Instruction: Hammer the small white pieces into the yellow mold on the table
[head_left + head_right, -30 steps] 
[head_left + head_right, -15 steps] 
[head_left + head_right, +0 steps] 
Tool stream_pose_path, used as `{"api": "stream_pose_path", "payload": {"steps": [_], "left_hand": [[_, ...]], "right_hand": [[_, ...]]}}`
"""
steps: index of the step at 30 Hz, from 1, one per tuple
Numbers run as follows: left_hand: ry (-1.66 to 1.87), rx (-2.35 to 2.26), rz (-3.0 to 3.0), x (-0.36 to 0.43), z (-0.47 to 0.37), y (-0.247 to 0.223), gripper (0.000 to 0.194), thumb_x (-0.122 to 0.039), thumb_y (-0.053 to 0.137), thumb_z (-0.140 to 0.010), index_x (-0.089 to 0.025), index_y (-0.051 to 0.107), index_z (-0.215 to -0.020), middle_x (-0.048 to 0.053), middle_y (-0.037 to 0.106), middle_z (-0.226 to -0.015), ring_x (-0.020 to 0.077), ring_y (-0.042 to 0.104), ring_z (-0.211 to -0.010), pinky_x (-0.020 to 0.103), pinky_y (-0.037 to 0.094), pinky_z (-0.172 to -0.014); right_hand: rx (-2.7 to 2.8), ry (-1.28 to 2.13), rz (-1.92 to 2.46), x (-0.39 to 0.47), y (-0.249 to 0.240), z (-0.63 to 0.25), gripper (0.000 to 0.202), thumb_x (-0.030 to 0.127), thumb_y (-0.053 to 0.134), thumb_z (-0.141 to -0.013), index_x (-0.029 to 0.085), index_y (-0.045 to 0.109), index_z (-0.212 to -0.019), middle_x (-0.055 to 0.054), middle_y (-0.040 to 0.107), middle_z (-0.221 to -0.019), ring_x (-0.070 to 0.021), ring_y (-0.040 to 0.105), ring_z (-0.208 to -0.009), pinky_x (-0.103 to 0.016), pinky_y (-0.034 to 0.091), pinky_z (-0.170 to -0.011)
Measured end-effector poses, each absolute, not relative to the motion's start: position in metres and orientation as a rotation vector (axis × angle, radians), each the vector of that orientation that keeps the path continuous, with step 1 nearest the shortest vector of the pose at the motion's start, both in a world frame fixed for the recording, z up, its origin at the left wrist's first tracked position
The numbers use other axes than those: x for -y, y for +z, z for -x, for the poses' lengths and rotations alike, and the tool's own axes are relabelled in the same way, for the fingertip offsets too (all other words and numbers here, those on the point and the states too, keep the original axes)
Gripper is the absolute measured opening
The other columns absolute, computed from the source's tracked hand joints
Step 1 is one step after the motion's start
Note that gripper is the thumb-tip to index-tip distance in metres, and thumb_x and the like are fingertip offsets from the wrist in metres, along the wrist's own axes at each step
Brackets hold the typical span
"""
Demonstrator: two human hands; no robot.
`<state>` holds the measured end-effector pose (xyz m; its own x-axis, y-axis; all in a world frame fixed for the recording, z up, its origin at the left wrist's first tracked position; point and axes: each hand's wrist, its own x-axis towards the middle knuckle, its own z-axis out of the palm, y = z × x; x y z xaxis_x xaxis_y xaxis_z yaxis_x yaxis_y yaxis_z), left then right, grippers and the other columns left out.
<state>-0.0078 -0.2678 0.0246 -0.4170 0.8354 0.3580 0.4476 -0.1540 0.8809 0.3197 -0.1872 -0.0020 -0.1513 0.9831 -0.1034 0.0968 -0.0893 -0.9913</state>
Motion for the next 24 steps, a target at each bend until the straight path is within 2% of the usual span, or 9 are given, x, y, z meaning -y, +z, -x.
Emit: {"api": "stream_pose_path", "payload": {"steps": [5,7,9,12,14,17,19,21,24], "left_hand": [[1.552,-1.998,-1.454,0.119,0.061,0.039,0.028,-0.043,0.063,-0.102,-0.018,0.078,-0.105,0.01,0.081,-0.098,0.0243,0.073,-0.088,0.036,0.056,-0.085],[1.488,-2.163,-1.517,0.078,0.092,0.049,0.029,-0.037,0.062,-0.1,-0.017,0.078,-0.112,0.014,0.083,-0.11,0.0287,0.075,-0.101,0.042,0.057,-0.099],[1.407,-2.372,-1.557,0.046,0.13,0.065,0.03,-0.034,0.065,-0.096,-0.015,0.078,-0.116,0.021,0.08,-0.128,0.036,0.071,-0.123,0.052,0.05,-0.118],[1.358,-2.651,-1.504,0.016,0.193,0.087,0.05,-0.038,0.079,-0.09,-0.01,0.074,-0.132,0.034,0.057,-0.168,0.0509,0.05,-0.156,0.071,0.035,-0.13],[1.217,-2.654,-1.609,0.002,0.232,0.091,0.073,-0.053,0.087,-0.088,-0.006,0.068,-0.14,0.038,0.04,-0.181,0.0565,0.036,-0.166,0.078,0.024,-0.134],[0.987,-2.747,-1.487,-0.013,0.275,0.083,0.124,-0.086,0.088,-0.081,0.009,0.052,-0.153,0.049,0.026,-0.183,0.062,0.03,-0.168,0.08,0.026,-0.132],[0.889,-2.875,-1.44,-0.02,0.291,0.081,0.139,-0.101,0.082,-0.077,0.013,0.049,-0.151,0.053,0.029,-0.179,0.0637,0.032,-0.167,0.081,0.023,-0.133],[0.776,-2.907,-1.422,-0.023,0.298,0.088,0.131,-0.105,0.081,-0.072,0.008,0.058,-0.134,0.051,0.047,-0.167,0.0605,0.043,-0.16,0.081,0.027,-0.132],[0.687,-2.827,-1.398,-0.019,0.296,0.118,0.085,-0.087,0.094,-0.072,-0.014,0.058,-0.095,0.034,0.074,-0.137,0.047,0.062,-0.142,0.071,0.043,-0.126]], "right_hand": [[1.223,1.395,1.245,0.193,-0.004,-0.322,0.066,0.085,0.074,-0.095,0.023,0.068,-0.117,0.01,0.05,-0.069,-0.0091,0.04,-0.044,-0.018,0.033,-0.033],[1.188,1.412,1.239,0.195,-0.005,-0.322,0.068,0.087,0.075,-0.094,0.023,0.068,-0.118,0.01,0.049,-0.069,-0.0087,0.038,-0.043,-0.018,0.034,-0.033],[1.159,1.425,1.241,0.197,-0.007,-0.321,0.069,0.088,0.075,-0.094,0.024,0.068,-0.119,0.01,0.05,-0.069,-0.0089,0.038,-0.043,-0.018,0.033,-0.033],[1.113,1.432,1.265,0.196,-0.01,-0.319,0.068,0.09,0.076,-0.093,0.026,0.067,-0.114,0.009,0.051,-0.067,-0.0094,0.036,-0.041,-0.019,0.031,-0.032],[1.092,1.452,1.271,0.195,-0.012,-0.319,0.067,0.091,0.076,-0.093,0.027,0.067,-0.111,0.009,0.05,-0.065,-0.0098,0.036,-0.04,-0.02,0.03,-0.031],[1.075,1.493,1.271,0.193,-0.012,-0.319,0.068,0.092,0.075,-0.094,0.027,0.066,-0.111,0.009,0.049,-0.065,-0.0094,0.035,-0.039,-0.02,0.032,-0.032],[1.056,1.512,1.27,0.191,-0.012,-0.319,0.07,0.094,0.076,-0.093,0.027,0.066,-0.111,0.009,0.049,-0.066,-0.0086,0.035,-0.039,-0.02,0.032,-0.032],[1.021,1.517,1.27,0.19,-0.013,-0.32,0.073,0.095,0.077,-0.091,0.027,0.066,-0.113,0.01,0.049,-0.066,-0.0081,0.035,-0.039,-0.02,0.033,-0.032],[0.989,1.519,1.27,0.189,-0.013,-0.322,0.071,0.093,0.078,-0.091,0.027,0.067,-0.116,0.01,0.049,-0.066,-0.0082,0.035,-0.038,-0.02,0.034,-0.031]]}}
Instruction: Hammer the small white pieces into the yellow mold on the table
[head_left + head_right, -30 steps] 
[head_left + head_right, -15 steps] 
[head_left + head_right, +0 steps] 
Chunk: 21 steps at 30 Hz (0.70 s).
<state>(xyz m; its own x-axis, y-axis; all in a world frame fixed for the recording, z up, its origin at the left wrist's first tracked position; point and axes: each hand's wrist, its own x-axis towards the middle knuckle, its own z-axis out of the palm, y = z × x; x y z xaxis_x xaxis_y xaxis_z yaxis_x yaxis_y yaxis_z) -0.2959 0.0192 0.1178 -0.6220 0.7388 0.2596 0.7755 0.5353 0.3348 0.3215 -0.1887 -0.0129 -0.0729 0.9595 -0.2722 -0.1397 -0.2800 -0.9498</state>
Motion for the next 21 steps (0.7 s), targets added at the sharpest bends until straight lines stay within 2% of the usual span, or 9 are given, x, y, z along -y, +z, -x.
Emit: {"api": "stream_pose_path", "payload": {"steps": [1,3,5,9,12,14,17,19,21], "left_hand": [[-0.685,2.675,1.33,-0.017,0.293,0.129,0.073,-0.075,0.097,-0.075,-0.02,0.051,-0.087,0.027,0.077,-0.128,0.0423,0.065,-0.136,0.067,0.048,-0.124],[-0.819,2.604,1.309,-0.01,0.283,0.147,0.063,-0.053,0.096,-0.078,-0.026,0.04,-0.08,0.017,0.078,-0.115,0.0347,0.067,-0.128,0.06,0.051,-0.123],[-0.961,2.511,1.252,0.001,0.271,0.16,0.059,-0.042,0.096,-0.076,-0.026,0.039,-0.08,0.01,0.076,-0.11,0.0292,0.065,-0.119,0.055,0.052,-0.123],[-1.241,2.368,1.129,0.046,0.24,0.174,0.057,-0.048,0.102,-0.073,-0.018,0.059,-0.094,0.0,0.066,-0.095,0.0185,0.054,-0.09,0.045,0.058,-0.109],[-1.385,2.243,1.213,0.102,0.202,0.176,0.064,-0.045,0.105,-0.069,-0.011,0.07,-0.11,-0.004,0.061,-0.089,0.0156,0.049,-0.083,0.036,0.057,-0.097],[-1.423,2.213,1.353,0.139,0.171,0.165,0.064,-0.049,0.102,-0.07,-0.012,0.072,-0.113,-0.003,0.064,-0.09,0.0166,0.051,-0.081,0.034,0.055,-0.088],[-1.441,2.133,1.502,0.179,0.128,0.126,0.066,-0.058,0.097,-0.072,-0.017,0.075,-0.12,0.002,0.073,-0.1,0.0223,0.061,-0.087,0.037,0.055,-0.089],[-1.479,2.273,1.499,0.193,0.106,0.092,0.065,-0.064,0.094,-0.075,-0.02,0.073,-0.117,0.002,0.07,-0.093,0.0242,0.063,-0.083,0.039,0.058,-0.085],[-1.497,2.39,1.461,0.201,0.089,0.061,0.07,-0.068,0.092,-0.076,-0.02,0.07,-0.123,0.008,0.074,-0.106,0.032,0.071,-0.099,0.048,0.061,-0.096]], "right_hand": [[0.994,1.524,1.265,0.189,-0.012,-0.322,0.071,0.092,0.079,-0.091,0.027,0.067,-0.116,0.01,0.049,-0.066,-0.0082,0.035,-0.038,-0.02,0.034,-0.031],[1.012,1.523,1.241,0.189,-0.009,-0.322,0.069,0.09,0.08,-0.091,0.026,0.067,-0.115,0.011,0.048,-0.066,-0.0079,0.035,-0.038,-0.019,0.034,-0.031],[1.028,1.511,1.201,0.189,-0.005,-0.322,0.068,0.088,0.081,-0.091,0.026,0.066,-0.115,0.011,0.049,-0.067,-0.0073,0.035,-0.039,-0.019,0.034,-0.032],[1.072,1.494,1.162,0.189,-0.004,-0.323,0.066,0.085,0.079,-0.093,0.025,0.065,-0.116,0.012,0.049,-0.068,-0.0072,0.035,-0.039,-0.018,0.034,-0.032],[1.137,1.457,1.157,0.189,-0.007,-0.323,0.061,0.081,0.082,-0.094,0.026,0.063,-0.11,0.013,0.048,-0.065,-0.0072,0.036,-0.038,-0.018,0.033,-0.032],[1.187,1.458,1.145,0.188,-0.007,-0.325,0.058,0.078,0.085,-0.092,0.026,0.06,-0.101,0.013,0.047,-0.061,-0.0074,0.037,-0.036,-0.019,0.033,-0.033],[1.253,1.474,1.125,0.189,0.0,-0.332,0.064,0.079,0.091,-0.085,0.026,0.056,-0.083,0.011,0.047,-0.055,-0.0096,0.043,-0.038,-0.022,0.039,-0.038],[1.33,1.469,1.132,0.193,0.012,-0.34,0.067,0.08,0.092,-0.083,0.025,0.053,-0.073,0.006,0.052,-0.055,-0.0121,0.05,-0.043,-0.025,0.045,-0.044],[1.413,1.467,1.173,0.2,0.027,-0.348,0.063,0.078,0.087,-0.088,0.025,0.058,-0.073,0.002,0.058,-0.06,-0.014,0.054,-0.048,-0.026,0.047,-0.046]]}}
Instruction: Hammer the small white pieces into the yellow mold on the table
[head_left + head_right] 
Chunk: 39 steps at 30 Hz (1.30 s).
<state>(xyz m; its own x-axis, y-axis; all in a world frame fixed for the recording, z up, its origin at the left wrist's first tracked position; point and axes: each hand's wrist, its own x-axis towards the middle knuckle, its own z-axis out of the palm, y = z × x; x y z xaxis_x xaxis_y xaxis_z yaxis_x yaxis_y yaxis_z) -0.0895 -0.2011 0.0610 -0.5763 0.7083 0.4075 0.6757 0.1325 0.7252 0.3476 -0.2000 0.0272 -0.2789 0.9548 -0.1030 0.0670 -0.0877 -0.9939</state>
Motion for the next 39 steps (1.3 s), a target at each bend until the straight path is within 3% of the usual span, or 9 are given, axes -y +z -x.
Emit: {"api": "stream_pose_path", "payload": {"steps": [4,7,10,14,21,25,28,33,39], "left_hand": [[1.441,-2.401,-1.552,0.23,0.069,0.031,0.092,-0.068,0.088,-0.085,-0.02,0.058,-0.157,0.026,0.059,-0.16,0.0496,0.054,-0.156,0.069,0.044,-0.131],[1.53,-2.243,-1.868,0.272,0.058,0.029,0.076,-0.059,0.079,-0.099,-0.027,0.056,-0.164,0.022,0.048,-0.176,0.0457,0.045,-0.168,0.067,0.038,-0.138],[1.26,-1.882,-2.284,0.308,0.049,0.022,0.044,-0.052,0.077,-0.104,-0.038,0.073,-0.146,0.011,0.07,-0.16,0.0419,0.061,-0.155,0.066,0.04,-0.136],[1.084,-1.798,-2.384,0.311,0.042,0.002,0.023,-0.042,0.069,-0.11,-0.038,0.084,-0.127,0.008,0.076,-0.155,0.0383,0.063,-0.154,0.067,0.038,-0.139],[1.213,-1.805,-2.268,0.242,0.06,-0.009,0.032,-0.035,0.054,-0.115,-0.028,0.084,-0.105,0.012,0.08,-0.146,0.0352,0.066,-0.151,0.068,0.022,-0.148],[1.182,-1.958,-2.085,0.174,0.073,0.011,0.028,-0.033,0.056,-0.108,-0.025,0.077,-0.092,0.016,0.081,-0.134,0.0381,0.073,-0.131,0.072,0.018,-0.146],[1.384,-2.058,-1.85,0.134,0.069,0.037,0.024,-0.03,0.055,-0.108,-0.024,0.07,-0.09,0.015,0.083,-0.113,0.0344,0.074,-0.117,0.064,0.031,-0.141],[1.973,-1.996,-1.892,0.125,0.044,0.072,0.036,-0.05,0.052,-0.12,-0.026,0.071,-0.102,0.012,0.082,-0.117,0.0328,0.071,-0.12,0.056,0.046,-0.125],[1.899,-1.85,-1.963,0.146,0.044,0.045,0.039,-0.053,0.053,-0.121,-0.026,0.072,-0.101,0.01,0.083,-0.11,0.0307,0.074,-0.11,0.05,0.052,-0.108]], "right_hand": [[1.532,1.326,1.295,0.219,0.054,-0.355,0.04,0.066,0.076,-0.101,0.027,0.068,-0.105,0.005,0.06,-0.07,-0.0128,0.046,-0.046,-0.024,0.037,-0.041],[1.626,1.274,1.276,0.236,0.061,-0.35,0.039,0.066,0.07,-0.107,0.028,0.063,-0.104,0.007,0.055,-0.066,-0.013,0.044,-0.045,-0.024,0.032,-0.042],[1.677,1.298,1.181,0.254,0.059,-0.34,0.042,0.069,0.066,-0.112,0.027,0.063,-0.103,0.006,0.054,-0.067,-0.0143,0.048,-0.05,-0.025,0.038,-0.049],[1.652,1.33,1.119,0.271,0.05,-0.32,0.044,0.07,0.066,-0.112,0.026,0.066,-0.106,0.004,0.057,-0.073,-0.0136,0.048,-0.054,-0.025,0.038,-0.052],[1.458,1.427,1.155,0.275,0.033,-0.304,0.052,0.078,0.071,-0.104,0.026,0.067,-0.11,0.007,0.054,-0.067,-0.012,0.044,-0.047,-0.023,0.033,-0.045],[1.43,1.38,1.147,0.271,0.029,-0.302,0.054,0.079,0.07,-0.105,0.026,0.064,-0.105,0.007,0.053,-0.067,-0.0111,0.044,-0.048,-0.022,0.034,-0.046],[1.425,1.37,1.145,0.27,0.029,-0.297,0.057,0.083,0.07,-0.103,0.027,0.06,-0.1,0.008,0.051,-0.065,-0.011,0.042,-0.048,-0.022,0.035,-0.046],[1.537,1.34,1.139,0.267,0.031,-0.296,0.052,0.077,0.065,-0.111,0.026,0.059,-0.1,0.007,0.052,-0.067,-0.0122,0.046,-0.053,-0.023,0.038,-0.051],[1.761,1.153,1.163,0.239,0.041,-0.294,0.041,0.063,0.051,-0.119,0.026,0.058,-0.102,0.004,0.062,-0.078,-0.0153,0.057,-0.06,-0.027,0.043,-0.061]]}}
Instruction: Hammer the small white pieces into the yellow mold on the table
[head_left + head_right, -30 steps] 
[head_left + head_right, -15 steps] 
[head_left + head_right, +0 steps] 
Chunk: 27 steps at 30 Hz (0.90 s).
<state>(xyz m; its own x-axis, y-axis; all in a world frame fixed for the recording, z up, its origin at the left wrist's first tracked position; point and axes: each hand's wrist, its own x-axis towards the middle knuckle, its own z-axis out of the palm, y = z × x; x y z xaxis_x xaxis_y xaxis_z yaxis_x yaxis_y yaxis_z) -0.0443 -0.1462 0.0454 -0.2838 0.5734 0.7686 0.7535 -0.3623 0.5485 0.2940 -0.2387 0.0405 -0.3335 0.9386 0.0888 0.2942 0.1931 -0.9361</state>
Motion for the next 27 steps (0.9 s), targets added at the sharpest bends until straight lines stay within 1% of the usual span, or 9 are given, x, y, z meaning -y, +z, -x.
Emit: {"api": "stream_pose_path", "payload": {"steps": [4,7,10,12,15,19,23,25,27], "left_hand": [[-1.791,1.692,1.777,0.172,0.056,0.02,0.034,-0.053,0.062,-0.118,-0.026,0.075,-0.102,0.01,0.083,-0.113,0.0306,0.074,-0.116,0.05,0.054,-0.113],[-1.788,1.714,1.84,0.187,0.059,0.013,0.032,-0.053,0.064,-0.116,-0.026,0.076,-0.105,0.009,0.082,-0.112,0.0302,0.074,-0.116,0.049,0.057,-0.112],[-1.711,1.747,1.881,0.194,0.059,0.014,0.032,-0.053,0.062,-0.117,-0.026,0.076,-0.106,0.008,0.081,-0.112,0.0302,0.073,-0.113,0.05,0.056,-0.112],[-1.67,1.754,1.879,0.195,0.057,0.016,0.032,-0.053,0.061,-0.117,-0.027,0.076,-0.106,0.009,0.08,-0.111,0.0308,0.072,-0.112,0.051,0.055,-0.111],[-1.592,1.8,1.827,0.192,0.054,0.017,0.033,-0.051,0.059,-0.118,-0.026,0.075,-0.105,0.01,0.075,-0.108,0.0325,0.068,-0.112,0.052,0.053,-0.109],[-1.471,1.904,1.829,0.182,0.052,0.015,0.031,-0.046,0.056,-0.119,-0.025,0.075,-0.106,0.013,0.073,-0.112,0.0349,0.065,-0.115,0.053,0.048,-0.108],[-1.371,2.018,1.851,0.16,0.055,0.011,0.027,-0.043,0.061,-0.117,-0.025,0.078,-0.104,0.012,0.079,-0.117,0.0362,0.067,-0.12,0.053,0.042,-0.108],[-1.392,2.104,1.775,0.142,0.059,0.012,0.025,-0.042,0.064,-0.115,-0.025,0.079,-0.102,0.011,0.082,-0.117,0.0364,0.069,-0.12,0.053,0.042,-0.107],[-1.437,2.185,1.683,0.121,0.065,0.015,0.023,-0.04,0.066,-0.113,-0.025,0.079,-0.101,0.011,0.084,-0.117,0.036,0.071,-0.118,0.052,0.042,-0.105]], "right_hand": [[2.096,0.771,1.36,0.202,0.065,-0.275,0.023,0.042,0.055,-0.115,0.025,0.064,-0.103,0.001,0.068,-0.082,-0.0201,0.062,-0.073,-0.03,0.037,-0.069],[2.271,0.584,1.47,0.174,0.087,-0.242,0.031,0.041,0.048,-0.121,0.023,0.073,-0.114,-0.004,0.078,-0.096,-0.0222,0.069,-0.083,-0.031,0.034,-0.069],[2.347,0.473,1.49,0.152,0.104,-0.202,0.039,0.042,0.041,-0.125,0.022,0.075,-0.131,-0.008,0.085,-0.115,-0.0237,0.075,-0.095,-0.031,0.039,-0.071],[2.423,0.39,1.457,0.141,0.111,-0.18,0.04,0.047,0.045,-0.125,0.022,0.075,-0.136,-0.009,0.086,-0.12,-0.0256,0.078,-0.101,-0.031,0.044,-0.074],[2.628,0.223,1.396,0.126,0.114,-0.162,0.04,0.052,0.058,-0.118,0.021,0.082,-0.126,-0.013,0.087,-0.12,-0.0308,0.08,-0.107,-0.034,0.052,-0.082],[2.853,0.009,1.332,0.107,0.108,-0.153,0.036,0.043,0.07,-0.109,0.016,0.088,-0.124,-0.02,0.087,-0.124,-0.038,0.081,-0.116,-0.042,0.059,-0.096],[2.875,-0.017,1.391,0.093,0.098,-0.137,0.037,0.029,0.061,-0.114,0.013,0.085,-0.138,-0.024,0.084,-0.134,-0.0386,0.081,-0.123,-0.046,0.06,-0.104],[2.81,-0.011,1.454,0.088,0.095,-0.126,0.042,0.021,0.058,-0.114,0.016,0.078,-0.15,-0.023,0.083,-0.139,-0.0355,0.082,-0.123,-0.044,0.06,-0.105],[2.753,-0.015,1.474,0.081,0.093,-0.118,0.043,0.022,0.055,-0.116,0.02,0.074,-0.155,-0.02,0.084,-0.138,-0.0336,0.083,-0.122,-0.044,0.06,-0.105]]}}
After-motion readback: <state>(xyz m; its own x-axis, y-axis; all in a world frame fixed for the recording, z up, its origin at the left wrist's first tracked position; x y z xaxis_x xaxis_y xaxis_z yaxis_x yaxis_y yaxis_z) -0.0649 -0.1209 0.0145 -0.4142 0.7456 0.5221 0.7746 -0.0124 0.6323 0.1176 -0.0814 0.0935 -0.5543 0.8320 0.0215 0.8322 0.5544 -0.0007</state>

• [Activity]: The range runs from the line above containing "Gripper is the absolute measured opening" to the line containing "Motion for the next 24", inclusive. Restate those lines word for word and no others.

• [Written response]:
Gripper is the absolute measured opening
The other columns absolute, computed from the source's tracked hand joints
Step 1 is one step after the motion's start
Note that gripper is the thumb-tip to index-tip distance in metres, and thumb_x and the like are fingertip offsets from the wrist in metres, along the wrist's own axes at each step
Brackets hold the typical span
"""
Demonstrator: two human hands; no robot.
`<state>` holds the measured end-effector pose (xyz m; its own x-axis, y-axis; all in a world frame fixed for the recording, z up, its origin at the left wrist's first tracked position; point and axes: each hand's wrist, its own x-axis towards the middle knuckle, its own z-axis out of the palm, y = z × x; x y z xaxis_x xaxis_y xaxis_z yaxis_x yaxis_y yaxis_z), left then right, grippers and the other columns left out.
<state>-0.0078 -0.2678 0.0246 -0.4170 0.8354 0.3580 0.4476 -0.1540 0.8809 0.3197 -0.1872 -0.0020 -0.1513 0.9831 -0.1034 0.0968 -0.0893 -0.9913</state>
Motion for the next 24 steps, a target at each bend until the straight path is within 2% of the usual span, or 9 are given, x, y, z meaning -y, +z, -x.

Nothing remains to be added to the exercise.